Les ligaments principaux sont développés à la face palmaire et du coté ulnaire (cubital = bord interne de la main). La stabilisation du côté radial est assurée par l’insertion des tendons du long abducteur du pouce, il s’agit fréquemment de tendons multiples. Cette articulation permet des mouvements dans 3 plans, flexion, extension, antépulsion et rétropulsion et également rotation.

En fait cette articulation permet d’orienter la pulpe du pouce en opposition aux autres doigts pour les mouvements fins de préhension. Cette articulation est sollicitée de façon très importante pour tous les mouvements de pince entre le pouce et les autres doigts (pince pollici-digitale) et en particulier la pince pouce index.
 

CLINIQUE

La rhizarthrose est très fréquente et souvent bien tolérée.
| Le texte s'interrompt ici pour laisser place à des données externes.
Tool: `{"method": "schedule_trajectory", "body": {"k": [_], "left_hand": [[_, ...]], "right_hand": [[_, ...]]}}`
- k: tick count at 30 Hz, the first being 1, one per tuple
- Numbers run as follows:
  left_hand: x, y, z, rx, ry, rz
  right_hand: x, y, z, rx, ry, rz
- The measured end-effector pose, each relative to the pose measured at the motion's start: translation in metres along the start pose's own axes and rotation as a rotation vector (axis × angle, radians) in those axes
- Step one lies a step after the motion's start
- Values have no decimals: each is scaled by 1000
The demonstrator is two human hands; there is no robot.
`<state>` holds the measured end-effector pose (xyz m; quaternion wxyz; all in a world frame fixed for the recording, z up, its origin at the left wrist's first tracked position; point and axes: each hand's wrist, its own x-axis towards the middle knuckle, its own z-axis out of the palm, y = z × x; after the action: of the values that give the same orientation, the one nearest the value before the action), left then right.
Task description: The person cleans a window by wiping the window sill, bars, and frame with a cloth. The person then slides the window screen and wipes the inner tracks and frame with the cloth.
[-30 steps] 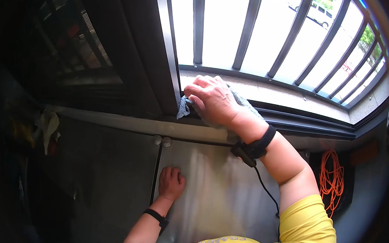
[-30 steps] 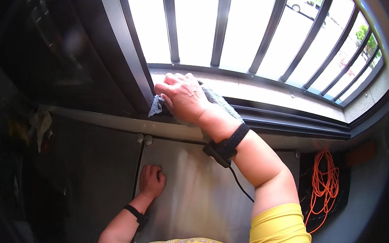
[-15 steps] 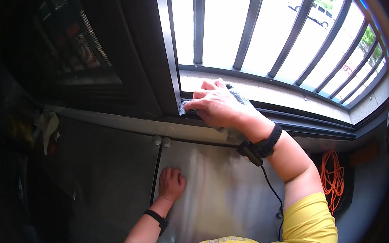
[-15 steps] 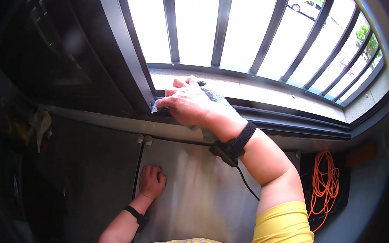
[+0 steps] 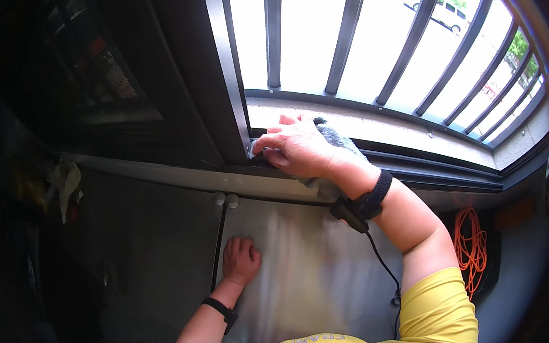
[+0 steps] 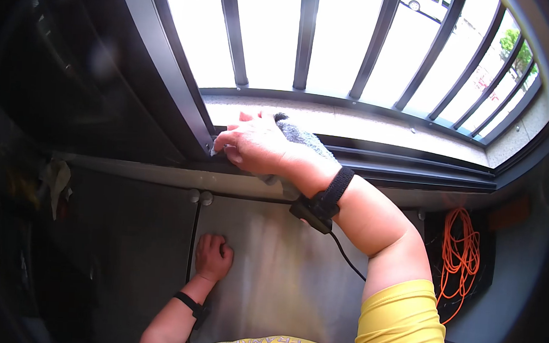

Elle atteint plus souvent la femme, après cinquante ans et elle est volontiers bilatérale. Le plus souvent l’arthrose est primitive c’est à dire sans aucune cause retrouvée. Elle apparaît après des mouvements répétitifs qui comme on l’a vu exercent des pressions considérables sur cette petite articulation. Elle est rarement secondaire à une fracture articulaire ou à une luxation.
Certaines maladies inflammatoires comme la polyarthrite rhumatoïde peuvent entraîner des usures articulaires mais qui ne sont pas à proprement parler une arthrose même si les symptômes et les traitements sont très voisins La douleur est le plus souvent le premier symptôme soit spontanée soit dans certains gestes de la vie quotidienne utilisant la pince comme tourner une clef, bricoler, peler des fruits ou ouvrir un bocal.
Ensuite vont apparaître des déformations avec subluxation ou déplacement de la base du premier métacarpien. L’évolution va se poursuivre par une fermeture de la première commissure (espace entre pouce et index) qui sera ensuite compensée par une déformation de la colonne du pouce en Z.

Le bilan repose sur des radiographies standard avec des incidences particulières qui permettent de bien visualiser cette articulation de face et de profil. Ces radios vont permettre d’établir le stade de l’arthrose (Classification de DELL en 4 stades) et de rechercher une atteinte associée comme l’arthrose péri trapèzienne (classification de DARCY).
 

TRAITEMENT

Le traitement est d’abord et avant tout médical. Il permet dans environ 70 à 80% des cas de diminuer la douleur d’éviter les déformations et de maintenir une activité pendant plusieurs années. Il repose avant tout sur une orthèse de repos ou attelle faite sur mesure à scratch à porter la nuit. Elle est souvent efficace, on peut y associer des infiltrations de corticoïdes ou encore des anti-inflammatoires.
Lorsque le traitement médical suffisamment prolongé (6 mois) devient insuffisant pour calmer les douleurs, ou qu’apparaît une fermeture de la première commissure ou une déformation de la colonne du pouce, on peut envisager un traitement chirurgical.
Le choix du traitement chirurgical repose sur des constations radiologiques (taille du trapèze, stade de l’arthrose), cliniques comme l’âge ou encore l’activité professionnelle avec notamment le travail manuel et la réalisation d’éventuels travaux de force. Les différentes interventions consistent en une trapèzectomie (c’est dire l’ablation du trapèze) on y associe une stabilisation ligamentaire à l’aide d’un tendon du voisinage, ou encore une prothèse totale qui ressemble à une prothèse de hanche miniature.
Ces prothèses existent depuis de nombreuses années et sont parfaitement fiables, le taux de réussite dépasse 90% avec une survie des implants de 12 à 15 ans. L’hospitalisation est courte, environ 24 heures, un gros pansement ouvrant la première commissure est mis en place pour environ 3 semaines, après quoi l’utilisation de la main constituera l’essentiel de la rééducation. Le résultat est le plus souvent acquis entre 2 et 5 mois post opératoire.

Les résultats de ces 2 types d’interventions sont bons sur la douleur et la mobilité. La force est souvent diminuée dans les trapézectomies et la colonne du pouce souvent raccourcie. Le choix du type de traitement sera guidé par un chirurgien expérimenté après une consultation ou seront exposés les avantages et limites respectifs de chaque intervention.